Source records
---

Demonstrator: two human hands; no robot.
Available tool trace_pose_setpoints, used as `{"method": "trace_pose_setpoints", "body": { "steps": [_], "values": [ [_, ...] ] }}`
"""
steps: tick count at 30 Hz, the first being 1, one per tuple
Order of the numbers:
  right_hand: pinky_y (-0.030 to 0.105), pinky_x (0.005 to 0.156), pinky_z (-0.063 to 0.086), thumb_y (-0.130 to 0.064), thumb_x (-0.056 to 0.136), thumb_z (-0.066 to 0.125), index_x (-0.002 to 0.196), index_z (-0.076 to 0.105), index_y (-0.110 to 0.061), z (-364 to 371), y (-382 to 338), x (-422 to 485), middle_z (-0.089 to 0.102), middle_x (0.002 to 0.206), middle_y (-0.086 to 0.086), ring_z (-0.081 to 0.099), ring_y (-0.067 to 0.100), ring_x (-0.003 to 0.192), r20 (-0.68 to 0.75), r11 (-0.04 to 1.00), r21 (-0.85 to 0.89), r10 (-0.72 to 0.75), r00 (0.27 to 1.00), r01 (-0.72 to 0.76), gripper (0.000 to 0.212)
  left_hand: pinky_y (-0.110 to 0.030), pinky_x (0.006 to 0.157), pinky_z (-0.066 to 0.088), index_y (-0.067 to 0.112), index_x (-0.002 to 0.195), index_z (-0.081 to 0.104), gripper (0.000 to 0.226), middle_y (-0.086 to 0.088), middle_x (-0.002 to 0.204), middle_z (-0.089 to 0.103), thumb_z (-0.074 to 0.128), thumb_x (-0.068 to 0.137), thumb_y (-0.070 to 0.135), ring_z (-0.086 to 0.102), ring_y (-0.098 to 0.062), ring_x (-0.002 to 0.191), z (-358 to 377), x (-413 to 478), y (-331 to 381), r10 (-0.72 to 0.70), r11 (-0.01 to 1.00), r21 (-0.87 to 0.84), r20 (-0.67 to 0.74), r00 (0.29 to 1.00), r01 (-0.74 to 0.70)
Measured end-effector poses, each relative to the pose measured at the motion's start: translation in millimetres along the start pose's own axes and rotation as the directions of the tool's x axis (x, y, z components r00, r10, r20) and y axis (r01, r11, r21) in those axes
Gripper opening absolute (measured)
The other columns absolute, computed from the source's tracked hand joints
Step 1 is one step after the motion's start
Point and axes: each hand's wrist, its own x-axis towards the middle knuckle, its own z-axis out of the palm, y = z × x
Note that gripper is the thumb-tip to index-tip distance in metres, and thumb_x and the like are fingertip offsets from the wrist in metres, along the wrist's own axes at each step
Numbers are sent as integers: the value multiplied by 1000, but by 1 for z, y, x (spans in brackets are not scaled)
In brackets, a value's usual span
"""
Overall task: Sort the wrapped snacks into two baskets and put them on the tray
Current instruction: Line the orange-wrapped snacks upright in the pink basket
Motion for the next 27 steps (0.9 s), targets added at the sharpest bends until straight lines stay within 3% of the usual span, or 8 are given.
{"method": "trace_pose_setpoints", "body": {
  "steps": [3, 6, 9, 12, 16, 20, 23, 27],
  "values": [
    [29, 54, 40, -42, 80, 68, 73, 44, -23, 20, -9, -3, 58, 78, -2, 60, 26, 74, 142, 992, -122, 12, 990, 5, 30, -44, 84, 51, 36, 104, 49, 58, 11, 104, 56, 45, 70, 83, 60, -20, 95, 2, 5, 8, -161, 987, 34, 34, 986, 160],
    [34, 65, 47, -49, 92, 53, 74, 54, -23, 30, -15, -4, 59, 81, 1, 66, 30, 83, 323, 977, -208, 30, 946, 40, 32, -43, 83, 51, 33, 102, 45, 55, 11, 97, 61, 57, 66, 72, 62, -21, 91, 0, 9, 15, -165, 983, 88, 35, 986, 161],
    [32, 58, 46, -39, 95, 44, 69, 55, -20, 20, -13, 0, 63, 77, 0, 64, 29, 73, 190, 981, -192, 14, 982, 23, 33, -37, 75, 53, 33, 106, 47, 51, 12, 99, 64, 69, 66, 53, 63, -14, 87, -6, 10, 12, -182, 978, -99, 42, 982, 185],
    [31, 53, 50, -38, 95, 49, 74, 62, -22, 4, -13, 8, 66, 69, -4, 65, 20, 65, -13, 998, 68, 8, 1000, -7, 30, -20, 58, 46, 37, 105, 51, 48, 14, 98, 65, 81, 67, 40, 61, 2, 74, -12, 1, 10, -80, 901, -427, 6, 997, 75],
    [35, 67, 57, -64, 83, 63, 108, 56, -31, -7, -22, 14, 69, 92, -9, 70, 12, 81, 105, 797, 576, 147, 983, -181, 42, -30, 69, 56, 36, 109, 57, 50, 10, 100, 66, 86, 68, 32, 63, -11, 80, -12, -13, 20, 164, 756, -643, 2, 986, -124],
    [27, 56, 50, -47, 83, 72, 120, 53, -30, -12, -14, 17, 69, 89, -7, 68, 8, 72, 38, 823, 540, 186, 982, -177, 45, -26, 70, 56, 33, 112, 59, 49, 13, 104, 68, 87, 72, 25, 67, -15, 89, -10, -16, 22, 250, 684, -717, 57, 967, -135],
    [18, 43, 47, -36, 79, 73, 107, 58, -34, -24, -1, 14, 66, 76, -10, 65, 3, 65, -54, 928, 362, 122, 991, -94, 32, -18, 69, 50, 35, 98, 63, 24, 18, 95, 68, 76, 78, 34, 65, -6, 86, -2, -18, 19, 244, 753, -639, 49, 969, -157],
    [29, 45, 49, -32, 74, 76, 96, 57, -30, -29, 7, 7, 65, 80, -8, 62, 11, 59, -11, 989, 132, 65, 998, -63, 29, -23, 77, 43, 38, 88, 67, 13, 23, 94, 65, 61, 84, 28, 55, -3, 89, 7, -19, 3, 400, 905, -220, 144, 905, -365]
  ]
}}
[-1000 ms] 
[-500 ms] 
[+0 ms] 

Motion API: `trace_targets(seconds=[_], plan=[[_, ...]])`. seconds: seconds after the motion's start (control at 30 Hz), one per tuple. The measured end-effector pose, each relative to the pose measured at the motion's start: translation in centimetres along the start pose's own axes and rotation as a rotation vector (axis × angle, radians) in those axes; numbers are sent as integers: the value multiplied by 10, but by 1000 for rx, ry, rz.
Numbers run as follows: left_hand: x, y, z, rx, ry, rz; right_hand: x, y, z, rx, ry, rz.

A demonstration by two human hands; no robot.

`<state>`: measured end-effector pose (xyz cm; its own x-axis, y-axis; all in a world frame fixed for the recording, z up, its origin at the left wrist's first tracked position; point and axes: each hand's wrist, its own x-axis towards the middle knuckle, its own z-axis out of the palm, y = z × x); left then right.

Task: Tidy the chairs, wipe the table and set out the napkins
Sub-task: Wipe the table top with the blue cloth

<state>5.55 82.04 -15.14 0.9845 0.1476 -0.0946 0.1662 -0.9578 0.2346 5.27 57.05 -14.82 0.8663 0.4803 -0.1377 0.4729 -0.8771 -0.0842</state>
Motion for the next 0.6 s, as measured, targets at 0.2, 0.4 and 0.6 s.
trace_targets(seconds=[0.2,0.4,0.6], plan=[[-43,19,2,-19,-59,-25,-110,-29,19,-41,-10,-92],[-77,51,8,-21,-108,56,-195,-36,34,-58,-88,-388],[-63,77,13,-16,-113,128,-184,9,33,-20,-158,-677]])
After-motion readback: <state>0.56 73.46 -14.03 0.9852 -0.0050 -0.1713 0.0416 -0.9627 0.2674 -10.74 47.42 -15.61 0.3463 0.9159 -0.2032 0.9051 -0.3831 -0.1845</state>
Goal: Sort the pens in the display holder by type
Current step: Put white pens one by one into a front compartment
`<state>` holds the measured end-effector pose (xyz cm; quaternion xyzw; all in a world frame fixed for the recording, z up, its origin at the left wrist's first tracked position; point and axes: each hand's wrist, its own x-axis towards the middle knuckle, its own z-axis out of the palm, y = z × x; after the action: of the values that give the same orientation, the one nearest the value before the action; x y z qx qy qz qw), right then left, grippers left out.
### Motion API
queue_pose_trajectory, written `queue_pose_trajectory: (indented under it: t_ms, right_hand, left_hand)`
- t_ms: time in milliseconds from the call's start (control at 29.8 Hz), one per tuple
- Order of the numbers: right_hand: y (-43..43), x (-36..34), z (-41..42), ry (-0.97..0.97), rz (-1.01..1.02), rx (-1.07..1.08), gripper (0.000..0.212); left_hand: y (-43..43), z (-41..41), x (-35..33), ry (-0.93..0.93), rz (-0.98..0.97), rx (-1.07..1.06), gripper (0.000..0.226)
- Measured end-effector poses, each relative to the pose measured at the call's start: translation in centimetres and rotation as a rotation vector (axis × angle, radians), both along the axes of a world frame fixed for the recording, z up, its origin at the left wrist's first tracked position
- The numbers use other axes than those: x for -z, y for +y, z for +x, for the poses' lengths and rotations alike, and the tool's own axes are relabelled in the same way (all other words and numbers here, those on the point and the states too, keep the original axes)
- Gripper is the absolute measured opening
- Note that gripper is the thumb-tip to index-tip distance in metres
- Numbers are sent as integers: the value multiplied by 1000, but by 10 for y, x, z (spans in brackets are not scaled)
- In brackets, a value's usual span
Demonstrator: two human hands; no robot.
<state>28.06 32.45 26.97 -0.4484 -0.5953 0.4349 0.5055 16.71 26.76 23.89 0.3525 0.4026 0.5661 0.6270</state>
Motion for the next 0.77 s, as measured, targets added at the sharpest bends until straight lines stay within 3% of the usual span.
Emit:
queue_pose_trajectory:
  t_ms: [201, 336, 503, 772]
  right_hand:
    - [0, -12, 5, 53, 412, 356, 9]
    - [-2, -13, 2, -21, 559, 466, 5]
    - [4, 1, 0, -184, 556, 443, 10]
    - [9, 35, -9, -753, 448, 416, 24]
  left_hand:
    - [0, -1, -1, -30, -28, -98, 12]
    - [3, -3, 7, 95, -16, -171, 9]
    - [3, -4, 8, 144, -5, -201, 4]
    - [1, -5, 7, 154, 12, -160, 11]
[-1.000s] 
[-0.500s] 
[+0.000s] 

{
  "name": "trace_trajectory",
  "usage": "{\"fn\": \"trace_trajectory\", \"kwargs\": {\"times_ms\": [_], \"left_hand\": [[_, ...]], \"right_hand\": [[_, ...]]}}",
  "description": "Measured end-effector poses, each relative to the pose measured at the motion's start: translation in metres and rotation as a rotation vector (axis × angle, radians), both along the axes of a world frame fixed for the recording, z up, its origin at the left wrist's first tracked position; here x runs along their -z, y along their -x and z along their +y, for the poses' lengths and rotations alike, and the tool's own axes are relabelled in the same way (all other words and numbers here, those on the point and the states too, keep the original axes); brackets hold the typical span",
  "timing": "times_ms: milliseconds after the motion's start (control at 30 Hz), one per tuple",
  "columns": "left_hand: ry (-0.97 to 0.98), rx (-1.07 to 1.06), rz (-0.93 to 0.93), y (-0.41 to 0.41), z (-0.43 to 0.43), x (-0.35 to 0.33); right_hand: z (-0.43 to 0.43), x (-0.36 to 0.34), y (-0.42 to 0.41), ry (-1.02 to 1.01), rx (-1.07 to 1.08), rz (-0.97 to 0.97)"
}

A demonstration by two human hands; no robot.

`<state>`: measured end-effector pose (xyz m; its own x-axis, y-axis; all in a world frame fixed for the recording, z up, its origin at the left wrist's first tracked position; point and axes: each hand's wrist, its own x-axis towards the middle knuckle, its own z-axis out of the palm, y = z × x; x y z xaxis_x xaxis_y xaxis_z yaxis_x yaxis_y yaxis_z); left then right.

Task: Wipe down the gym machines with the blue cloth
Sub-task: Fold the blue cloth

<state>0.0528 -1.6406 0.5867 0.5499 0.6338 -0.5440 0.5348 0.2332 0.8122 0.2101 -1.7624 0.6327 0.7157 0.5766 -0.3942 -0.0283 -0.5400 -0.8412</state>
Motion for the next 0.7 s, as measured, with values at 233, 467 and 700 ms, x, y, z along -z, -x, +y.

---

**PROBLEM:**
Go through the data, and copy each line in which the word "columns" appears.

**YOUR RESPONSE:**
The other columns absolute, computed from the source's tracked hand joints
  "columns": "left_hand: ry (-0.97 to 0.98), rx (-1.07 to 1.06), rz (-0.93 to 0.93), y (-0.41 to 0.41), z (-0.43 to 0.43), x (-0.35 to 0.33); right_hand: z (-0.43 to 0.43), x (-0.36 to 0.34), y (-0.42 to 0.41), ry (-1.02 to 1.01), rx (-1.07 to 1.08), rz (-0.97 to 0.97)"

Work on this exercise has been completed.